ALL CHEST EXERCISES
Our full list of Chest exercises and their instructions.
BB Bench Press:
What it works: Pectorals, Triceps, Front Delts
How to perform:
-
Lie on a flat bench with your feet planted firmly on the ground.
-
Arch your back and retract your shoulder blades.
-
Grasp the barbell with an overhand grip slightly wider than shoulder-width apart.
-
Lower the barbell slowly towards your middle chest by bending your elbows, keeping them at a 45-degree angle to your body.
-
Explosively push the barbell back up until your arms are fully extended.

Incline DB Press:
What it works: Upper Pectorals, Triceps, Front Delts
How to perform:
-
Adjust the bench to a 30-45 degree incline.
-
Lie on a bench with dumbbells in hand, arms extended upward, and palms facing forward.
-
Lower the dumbbells to the level of your upper chest with elbows at a 45-degree angle.
-
Explosively push the dumbbells back up until your arms are fully extended.
DB Flyes:
What it works: Pectorals, Front Delts
How to perform:
-
Lie on a bench with dumbbells in hand, arms extended upward, and palms facing each other.
-
Lower the dumbbells out to the sides in a wide arc, feeling a stretch in your chest.
-
Bend your elbows more at the bottom of the movement to be sure that the dumbbells never go lower than your pectorals.
-
Reverse the movement and bring the dumbbells back up, squeezing your chest.
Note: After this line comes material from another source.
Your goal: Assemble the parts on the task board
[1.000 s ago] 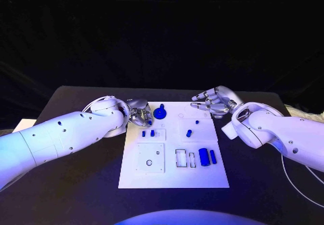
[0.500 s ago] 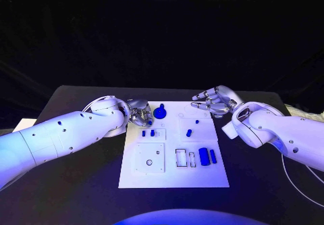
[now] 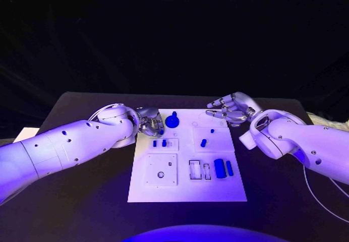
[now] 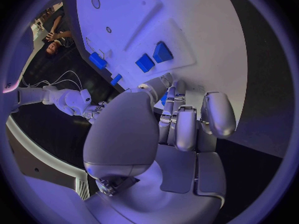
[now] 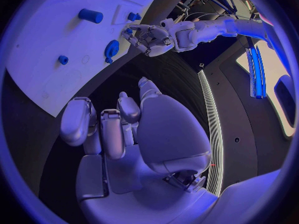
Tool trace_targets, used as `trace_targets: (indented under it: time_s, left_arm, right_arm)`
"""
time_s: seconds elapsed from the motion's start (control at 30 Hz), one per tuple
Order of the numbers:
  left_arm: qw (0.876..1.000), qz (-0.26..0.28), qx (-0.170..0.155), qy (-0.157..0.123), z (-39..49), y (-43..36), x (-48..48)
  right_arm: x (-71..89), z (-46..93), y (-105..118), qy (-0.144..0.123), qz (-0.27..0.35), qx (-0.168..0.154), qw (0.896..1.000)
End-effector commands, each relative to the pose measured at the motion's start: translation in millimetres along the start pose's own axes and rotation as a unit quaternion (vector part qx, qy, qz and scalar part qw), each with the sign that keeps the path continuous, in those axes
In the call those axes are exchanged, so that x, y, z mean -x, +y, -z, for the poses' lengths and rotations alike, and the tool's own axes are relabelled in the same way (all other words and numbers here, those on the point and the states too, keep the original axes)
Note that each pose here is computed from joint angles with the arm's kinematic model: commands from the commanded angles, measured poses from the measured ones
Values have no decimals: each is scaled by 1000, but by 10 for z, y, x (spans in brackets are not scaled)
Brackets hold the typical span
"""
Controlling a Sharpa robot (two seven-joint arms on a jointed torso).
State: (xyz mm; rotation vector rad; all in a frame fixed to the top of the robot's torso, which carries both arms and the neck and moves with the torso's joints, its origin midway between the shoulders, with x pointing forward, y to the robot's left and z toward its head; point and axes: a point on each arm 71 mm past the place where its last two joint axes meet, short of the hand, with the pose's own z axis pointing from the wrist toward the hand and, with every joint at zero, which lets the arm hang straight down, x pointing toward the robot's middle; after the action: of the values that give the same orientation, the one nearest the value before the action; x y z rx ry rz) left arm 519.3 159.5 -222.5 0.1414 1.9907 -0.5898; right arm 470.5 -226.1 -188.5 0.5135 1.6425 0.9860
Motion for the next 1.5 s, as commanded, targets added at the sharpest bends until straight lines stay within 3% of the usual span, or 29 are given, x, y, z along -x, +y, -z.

Visualize you bringing your elbows together, opposed to the dumbbells.

BB Incline Bench Press:
What it works: Upper Pectorals, Triceps, Front Delts
How to perform:
-
Adjust the bench to a 30-45 degree incline.
-
Lie back with feet flat on the floor, and grip the barbell slightly wider than shoulder-width.
-
Slowly lower the barbell to the upper chest with your elbows at a 45-degree angle
-
Explosively push the barbell back up until your arms are fully extended.

Cable Flyes:
What it works: Pectorals, Front Delts
How to perform:
-
Stand facing away from a high pulley machine, and grab the handles on your left and right.
-
Step forward to create tension, with a slight bend in your elbows.
-
Push your arms together in a hugging motion, touching them together in front of your crotch.
-
Hold the contraction at the end of the movement, feeling the squeeze in your chest.
-
Slowly return to the starting position, allowing the cables to stretch your pecs.

Weighted Dips:
What it works: Chest, Triceps, Shoulders
How to perform:
-
Position yourself between parallel bars, gripping each bar with an overhand grip.
-
Attach weight to your hip or hold a dumbbell between your legs.
-
Lift your body up and ensure your elbows are slightly bent.
-
Lower your body by bending your elbows, lean slightly forward and point your elbows backwards.
-
Descend until your shoulders are below your elbows or until you feel a stretch in your chest.
-
Push yourself back up to the starting position, fully extending your arms.